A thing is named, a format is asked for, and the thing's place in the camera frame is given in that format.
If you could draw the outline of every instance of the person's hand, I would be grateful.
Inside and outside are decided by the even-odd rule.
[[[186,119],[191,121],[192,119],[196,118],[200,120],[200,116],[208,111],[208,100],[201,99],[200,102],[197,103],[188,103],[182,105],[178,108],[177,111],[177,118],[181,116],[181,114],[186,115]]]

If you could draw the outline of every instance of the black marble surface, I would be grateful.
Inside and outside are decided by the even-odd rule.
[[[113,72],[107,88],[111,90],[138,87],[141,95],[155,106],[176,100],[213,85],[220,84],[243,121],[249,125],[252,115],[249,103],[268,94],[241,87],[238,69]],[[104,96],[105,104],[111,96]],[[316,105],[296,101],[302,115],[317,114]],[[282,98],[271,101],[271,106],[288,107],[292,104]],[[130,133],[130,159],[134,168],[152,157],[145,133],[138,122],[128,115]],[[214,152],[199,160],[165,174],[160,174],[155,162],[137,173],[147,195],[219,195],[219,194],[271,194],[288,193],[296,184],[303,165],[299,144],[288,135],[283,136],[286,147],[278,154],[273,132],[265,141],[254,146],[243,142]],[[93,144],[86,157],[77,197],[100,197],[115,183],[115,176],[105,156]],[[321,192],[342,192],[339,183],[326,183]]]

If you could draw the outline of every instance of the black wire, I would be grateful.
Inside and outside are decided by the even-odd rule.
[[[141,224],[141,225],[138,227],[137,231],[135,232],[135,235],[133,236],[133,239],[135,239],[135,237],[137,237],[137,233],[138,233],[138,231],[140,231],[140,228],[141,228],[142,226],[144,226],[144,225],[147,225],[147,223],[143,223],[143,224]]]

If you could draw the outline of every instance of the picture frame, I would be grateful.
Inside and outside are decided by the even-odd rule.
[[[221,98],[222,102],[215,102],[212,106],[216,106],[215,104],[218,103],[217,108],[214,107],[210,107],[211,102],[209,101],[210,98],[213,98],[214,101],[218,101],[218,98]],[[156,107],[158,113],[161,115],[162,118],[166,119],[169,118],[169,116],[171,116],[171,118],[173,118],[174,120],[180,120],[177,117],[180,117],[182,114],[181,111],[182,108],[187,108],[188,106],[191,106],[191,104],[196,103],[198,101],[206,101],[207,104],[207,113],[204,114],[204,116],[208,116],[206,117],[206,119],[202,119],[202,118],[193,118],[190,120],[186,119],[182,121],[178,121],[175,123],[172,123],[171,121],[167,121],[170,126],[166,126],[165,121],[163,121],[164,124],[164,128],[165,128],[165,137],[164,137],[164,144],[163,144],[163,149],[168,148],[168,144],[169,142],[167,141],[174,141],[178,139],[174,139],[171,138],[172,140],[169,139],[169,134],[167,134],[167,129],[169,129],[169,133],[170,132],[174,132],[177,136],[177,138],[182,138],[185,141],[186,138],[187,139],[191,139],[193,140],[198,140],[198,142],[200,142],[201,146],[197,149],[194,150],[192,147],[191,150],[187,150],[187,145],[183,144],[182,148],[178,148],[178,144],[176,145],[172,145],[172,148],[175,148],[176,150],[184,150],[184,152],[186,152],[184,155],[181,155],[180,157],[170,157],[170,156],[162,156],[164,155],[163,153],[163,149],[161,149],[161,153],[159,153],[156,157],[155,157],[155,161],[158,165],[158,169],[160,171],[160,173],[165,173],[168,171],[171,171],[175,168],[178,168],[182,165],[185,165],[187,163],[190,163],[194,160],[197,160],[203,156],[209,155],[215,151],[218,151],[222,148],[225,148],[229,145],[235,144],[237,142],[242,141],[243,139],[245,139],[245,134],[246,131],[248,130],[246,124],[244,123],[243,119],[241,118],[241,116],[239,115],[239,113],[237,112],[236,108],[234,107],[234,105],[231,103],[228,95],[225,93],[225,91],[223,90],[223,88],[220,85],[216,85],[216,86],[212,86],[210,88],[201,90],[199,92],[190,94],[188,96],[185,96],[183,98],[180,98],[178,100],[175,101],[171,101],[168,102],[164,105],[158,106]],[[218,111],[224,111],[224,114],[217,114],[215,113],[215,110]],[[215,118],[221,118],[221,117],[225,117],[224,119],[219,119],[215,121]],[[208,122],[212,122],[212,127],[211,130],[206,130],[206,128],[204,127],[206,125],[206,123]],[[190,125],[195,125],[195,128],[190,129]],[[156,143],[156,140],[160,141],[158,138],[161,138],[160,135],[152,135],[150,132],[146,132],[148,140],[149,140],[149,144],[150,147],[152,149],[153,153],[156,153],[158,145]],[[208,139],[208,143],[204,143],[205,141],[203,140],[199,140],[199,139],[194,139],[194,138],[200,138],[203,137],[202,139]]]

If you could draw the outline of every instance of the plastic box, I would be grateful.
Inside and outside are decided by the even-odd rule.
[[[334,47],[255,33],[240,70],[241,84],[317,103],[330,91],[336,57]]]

-*-*-

» **Required action**
Return exactly the lines in the records above, beginning with the one that holds "box, I would be grateful." and ending with the last.

» **Exercise answer**
If you could draw the outline of every instance of the plastic box, I would be grateful.
Inside and outside are decided by the even-odd rule.
[[[334,47],[255,33],[240,70],[241,84],[317,103],[330,91],[336,57]]]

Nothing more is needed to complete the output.